Sarah Heart Flashcards
What is dromotropism?
Speed at which conducting electrical current.
What is chronotropism?
Heart rate contractility (frequency of heart cell contraction)
What is inotropism
Force of contraction
What is DCI?
Speed of conduction
Frequency of cell contraction
Force of contraction
Steps of Calcium cardiac contraction
depolorisation leads to Ca influx from outside cell influx in through voltage gated ion channels leads to activation is sarcoplasmic reticulum leading to calcium in sytosol increased. This then then goes to 1 or 2 places.
Either back into ATP production
OR
It will go across the channel to import Na into the cell. One Ca molecule brings in three Na.
This happens in cardiac muscle only, not skeletal muscle contraction (where actin and myosin bind with calcium to form cross bridges).
What is the MAP set point?
93 mmHg (negative feedback loop works to this).
CO =
HR x SV
What organ is long term volume and iron control?
Kidney!
What two things control resistance?
Diameter of vessels and viscosity
What does too-high cell count lead to?
Higher pressure and increased CO
Why do RBC have negative charge?
To pass through capillary
RBC disease effecting equine and feline?
ROULEAUX
Change in protein concentration and shape and charge. Stack up, cannot perfusion through capillaries.
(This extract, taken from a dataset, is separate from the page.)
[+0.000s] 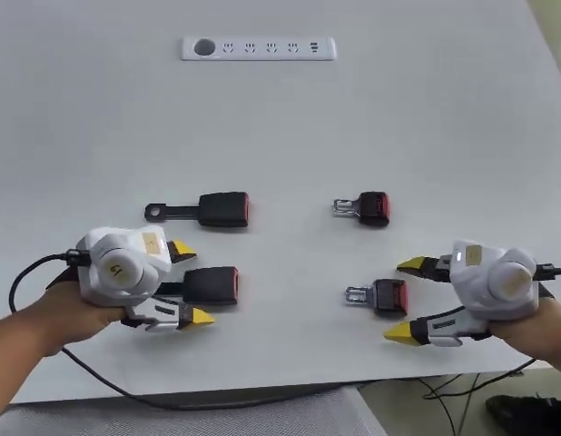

What does lumps, bumps and trunks cause?
Turbulence, which creates resistance, thus equations do not take this into account and only assume smooth flow.
What is velocity?
Inversely proportional to the total cross section area in parallel
This means all capillaries need to be counted together. Pressure needs to stay constant, but at each capillary it has to slow down, so there are many many capillaries, to maintain the arteriole pressure.
What is the dilution technique?
Old gold standard to measure CO. Inject saline into the heart, and measure with sensor downstream. Invasive.